Deus é quem nutre todos os homens, e o Estado é quem os reduz à fome.
Walter Benjamin
Significado e Contexto
Esta citação de Walter Benjamin estabelece uma oposição radical entre duas fontes de sustento: uma divina e universal ('Deus é quem nutre todos os homens') e outra terrena e falível ('o Estado é quem os reduz à fome'). Benjamin não está necessariamente a fazer uma afirmação teológica, mas sim a utilizar a figura de Deus como símbolo de uma providência ideal que garante o sustento básico a todos. Em contraste, o Estado, enquanto instituição humana criada para organizar a sociedade, é apresentado como uma força que, paradoxalmente, pode criar condições de privação e fome. A frase reflete a visão benjaminiana de que as estruturas políticas e económicas modernas frequentemente falham nas suas promessas de bem-estar, perpetuando desigualdades em vez de as resolver. A profundidade da afirmação reside na sua crítica à modernidade e às instituições que, em teoria, deveriam proteger os cidadãos. Benjamin sugere que há uma inversão perversa: enquanto uma entidade transcendente (Deus) representa o cuidado universal, as instituições humanas concretas (o Estado) podem tornar-se mecanismos de opressão. Esta perspetiva alinha-se com a sua análise mais ampla do capitalismo, do progresso e das contradições da civilização ocidental, onde frequentemente questiona as narrativas de desenvolvimento que escondem sofrimento humano.
Origem Histórica
Walter Benjamin (1892-1940) foi um filósofo, crítico literário e teórico social alemão associado à Escola de Frankfurt. A citação emerge do seu pensamento no contexto do período entre-guerras, marcado pela crise económica, ascensão do fascismo, e falência dos estados democráticos em proteger os cidadãos. Benjamin viveu a experiência da República de Weimar, da Grande Depressão e da perseguição nazi, contextos onde o Estado mostrou tanto o seu potencial protetor como o seu lado opressivo.

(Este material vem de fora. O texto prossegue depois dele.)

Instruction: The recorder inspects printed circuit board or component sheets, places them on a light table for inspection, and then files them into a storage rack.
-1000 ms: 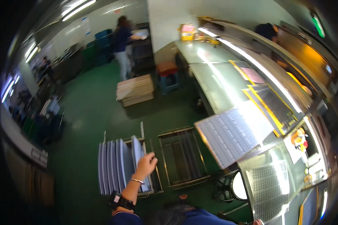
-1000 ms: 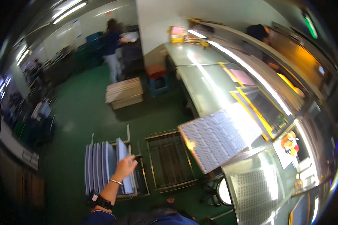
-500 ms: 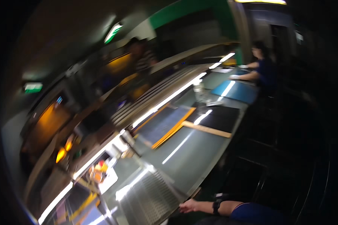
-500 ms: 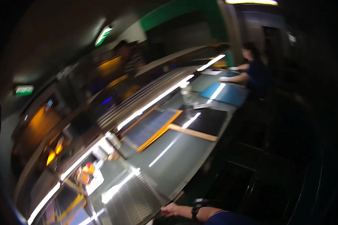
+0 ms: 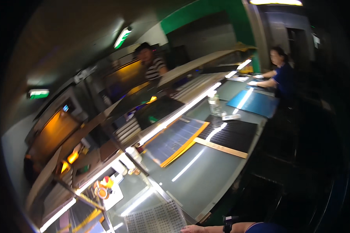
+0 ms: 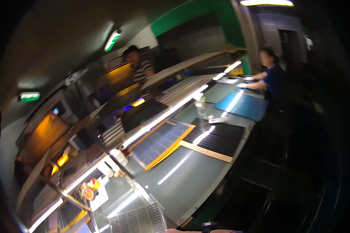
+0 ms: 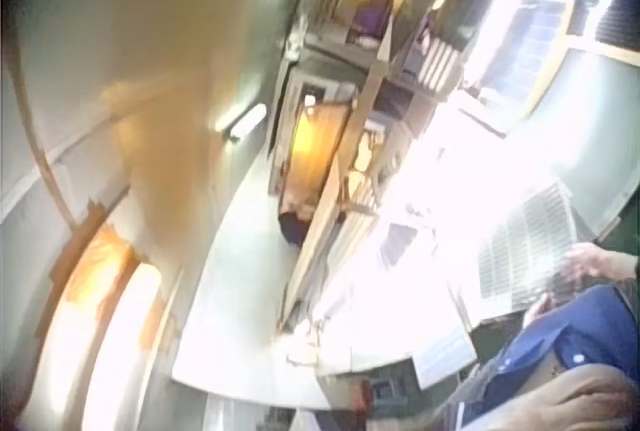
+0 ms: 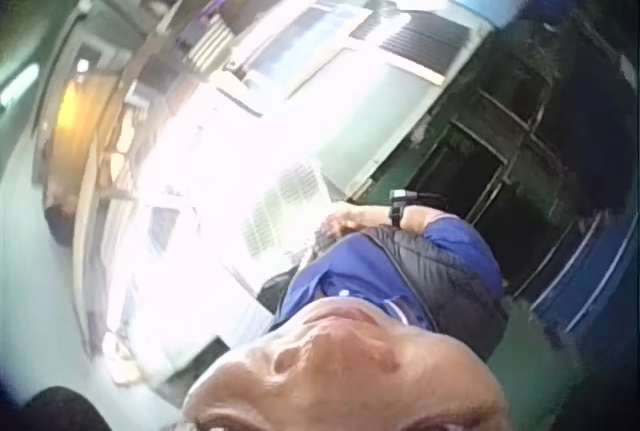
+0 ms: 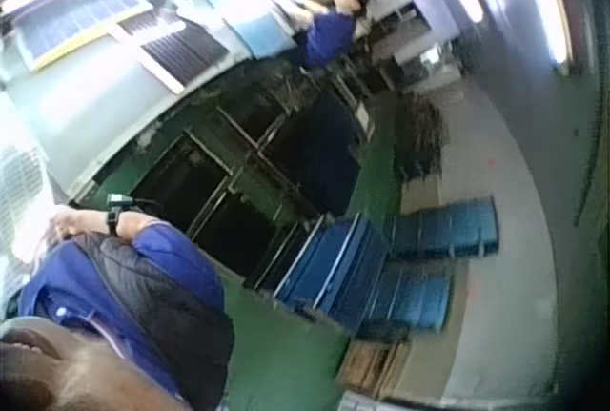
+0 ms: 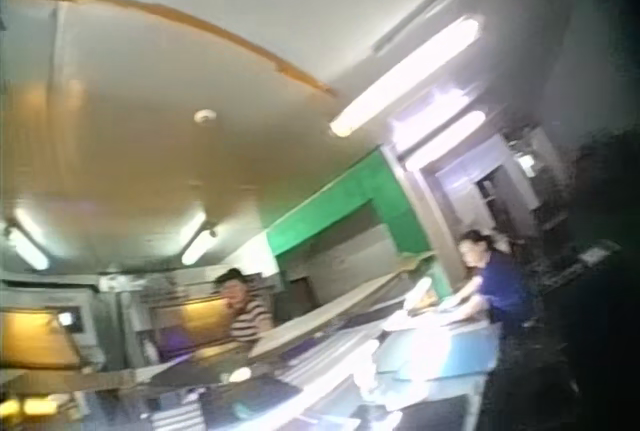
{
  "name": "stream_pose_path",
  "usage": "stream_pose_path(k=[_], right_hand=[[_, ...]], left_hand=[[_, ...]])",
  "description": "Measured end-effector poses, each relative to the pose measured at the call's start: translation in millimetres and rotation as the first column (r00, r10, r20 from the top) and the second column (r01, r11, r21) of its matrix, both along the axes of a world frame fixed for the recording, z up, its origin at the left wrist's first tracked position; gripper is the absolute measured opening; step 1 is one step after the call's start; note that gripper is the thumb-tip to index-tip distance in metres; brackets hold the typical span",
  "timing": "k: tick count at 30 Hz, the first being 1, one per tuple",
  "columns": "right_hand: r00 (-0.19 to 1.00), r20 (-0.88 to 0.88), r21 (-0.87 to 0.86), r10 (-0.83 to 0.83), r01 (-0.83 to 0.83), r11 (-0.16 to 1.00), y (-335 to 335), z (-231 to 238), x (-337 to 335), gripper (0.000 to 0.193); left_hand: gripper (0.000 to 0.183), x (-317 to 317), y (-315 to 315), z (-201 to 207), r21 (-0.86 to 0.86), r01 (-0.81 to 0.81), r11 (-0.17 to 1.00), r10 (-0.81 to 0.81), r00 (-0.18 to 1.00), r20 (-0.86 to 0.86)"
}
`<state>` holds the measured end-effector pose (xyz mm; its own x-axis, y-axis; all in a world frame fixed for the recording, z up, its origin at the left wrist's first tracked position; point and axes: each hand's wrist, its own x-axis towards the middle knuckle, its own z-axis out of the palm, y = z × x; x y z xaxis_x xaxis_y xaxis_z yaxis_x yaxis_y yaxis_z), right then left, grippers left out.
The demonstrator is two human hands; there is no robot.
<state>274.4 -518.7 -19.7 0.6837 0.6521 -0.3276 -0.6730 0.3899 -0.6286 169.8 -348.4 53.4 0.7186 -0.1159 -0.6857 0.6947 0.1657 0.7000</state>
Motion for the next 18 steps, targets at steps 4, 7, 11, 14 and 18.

A sua obra frequentemente explora tensões entre teologia e materialismo, tradição e modernidade, refletindo a sua formação judaica e o seu engajamento com o marxismo.
Relevância Atual
Esta frase mantém uma relevância assustadora no século XXI, onde continuamos a testemunhar estados que, em vez de garantir segurança alimentar e bem-estar, implementam políticas de austeridade, cortes sociais, ou falham na distribuição equitativa de recursos. A crise climática, pandemias, e desigualdades económicas globais mostram como instituições estatais podem ser ineficazes ou mesmo contribuir para a privação. A citação ressoa em debates sobre justiça social, direitos humanos, e o papel do Estado no capitalismo contemporâneo, servindo como lembrete crítico das promessas não cumpridas das estruturas políticas.

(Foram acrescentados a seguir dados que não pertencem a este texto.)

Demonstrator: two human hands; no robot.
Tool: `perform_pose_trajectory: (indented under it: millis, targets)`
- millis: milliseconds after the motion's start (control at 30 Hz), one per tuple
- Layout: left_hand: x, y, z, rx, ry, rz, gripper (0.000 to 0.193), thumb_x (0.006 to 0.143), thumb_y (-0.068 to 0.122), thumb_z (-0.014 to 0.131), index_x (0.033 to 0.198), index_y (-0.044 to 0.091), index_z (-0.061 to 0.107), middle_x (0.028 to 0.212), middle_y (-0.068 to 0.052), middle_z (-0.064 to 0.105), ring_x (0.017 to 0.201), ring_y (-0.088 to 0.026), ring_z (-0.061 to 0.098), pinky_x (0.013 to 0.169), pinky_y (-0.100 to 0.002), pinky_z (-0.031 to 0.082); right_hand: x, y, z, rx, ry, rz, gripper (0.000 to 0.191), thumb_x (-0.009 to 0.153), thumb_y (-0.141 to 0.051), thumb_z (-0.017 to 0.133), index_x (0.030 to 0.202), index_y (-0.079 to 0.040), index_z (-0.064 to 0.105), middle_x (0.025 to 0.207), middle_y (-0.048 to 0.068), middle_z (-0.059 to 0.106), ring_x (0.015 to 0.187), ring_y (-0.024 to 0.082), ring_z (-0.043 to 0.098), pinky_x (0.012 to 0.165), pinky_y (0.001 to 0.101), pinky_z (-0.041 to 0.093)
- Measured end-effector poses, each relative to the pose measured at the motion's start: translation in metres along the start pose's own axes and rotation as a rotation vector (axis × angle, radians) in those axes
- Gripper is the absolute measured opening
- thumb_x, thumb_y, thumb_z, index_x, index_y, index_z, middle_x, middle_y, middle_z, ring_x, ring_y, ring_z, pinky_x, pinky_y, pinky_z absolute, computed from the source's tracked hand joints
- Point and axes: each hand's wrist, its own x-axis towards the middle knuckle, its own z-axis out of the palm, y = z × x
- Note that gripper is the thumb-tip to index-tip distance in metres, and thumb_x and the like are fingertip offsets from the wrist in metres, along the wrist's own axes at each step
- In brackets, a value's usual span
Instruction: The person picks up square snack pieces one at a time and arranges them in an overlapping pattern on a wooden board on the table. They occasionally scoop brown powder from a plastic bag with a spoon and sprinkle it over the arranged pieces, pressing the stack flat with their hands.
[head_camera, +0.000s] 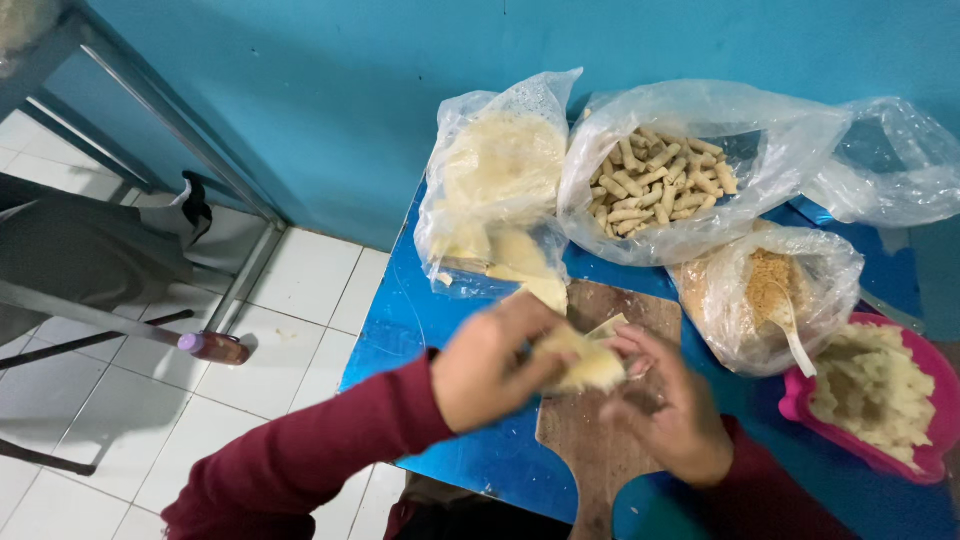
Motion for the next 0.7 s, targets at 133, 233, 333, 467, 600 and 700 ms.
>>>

Fonte Original: A citação é frequentemente atribuída a Walter Benjamin, embora a sua origem exata dentro da sua vasta obra (que inclui ensaios, fragmentos e correspondência) não seja sempre especificada em fontes secundárias. Pode estar relacionada com os seus escritos sobre capitalismo, teologia ou crítica cultural.
Citação Original: Gott ist es, der alle Menschen nährt, und der Staat ist es, der sie aushungert.
Exemplos de Uso
- Em debates sobre políticas de austeridade, ativistas citam Benjamin para criticar cortes que aumentam a fome.
- Analistas políticos usam a frase para discutir a falha de estados em crises humanitárias como a fome no Iémen.
- Filósofos contemporâneos referem-se a esta dicotomia ao analisar a relação entre ética e governação.
Variações e Sinônimos
- "O Estado que deveria proteger, é o que mais oprime"
- "As instituições humanas falham onde o divino providencia"
- "Entre a promessa do Estado e a realidade da fome"
- "Da providência divina à privação estatal"
Curiosidades
Walter Benjamin escreveu parte da sua obra mais influente enquanto refugiado, fugindo do nazismo. A sua morte em 1940, possivelmente por suicídio na fronteira franco-espanhola quando tentava escapar, reflete dramaticamente o falhanço dos estados em proteger um dos seus maiores pensadores.